One limitation is the number of cyberbullied children included in the study ( ), which might have affected the predictive power of variables taken into account in the regression analyses. Another shortcoming concerns the measurement of coping strategies. Cyber-specific coping was measured with a new instrument developed for this study. It was not validated and was only tested on bullied children. Furthermore, this study focused on secondary appraisal, whereas the personal interpretation of the stressful situation can also be very important [30]. A third shortcoming is the cross-sectional character of the study, which implies that no causal connections can be drawn from it. A fourth shortcoming is that the information is gained by self-reports by the children, which could have led to response bias owing to socially desirable answering [51]. The lack of method variation might have distorted the results. The representativeness of this study also deserves some criticism. Because a selective group of schools were involved, the results cannot be generalized to a larger scale. Also, only state schools were asked to cooperate, so it is not known if Cyberbullying occurs to the same degree in private schools, including those with boarding facilities, as in state schools.
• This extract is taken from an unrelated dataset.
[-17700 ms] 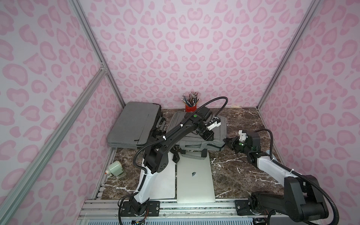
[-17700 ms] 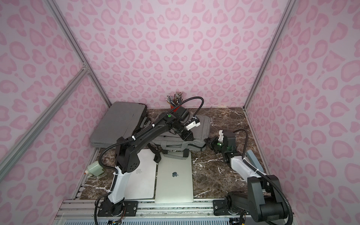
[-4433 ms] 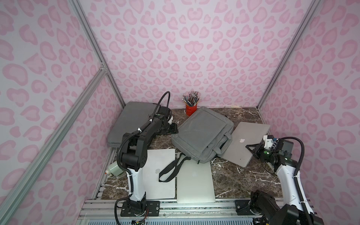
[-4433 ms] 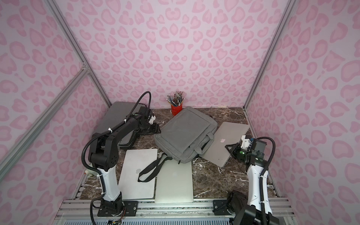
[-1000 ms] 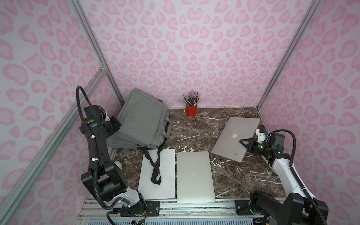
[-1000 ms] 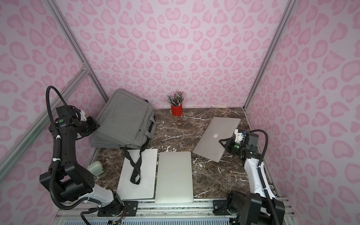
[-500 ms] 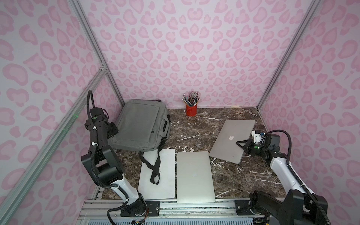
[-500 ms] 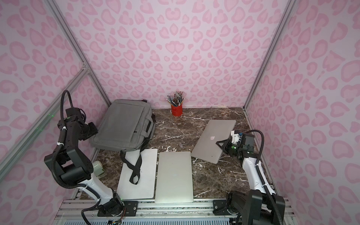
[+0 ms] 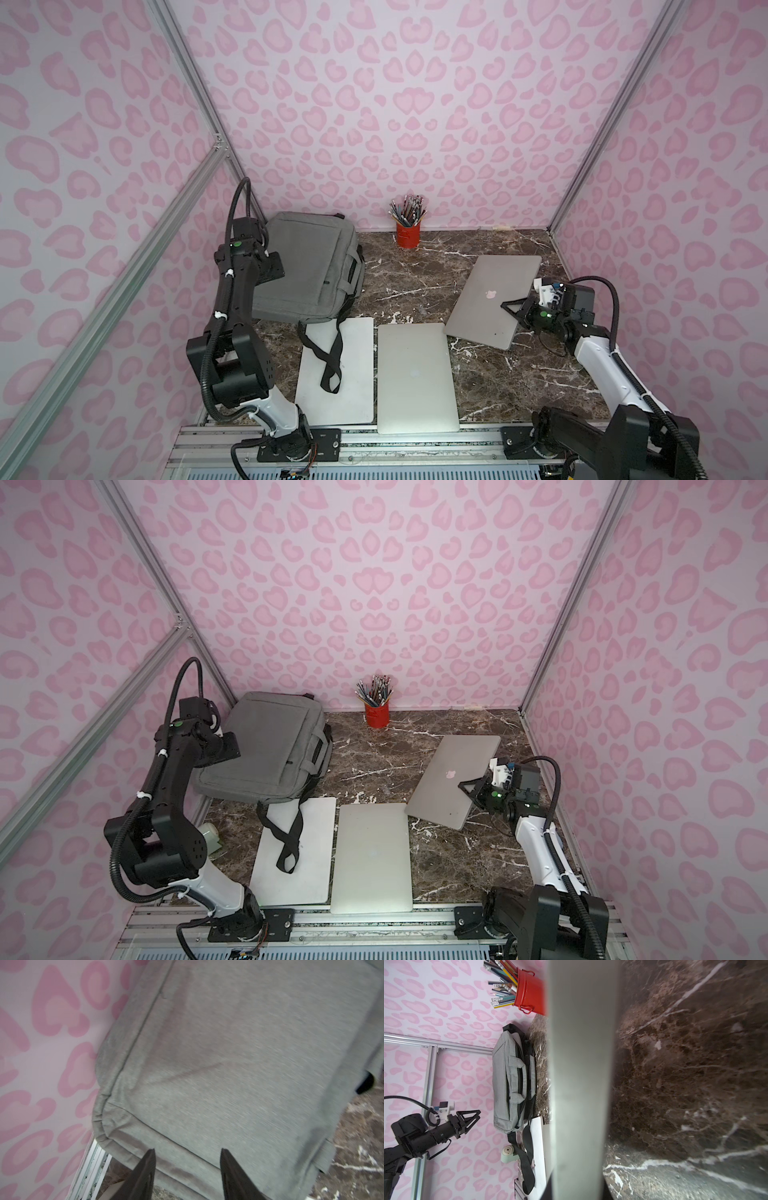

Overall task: Open the zippered laptop bag and take out the laptop
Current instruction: Place the zippered laptop bag in the zippered laptop bag.

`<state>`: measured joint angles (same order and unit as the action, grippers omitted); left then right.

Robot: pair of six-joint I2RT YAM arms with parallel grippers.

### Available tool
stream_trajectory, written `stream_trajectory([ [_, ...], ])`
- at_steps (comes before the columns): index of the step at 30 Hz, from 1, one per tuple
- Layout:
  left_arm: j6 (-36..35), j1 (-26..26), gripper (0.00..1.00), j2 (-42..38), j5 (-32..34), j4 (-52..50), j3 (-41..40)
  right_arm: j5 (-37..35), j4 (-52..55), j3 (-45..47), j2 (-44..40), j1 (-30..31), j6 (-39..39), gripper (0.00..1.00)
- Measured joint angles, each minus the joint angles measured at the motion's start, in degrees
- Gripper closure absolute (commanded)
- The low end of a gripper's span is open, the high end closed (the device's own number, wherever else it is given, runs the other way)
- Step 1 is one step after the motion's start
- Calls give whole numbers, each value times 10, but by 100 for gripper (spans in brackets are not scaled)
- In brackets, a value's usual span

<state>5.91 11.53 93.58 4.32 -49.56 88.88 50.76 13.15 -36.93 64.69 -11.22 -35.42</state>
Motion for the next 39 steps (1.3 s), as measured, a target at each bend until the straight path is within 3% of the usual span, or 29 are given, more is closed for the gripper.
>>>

Given the results, the research—preferably longitudinal—should be continued. Because it appeared that cyber-specific emotional coping affects the well-being of cyberbullied children to a large extent; there should be more emphasis on further development of a valid instrument to measure this factor. As this study only found that cyber-specific emotion coping negatively affects victimized children’s well-being and, contrary to the literature on traditional bullying, did not confirm the importance of problem-focused coping, future studies should emphasize this unexpected finding. It is also important to study coping strategies that are effective in preventing and reducing Cyberbullying, which has not received attention in this study. A future study should also consider using multiple sources of information, such as parents, peers, or teachers, to gain more information about the victims of Cyberbullying. As we only asked for Cyberbullying frequency, additionally it is recommended for future studies to ask for the severity of the Cyberbullying experience among the victims. It can be expected that perceived severity of Cyberbullying may influence the coping strategies that children use as well as their well-being. Additionally, it is recommended to differentiate between distinctive subgroups when discussing the seriousness of Cyberbullying. In line with Pyżalski (2012), it is recommended to distinguish at least four important subgroups: close friends, young people known from offline environment but not labelled as close friends, young people known only from online groups, and former romantic partners [16]. In school practice and at home in the family, it would seem useful to pay explicit attention to Cyberbullying, to prevent its occurrence and to prevent existing bullying from becoming worse as this is important for the well-being of cyberbullied children. Children should be informed that emotion-focussed coping is not effective in case of Cyberbullying. It is also helpful to inform them about more effective coping strategies and to let them practice these coping strategies.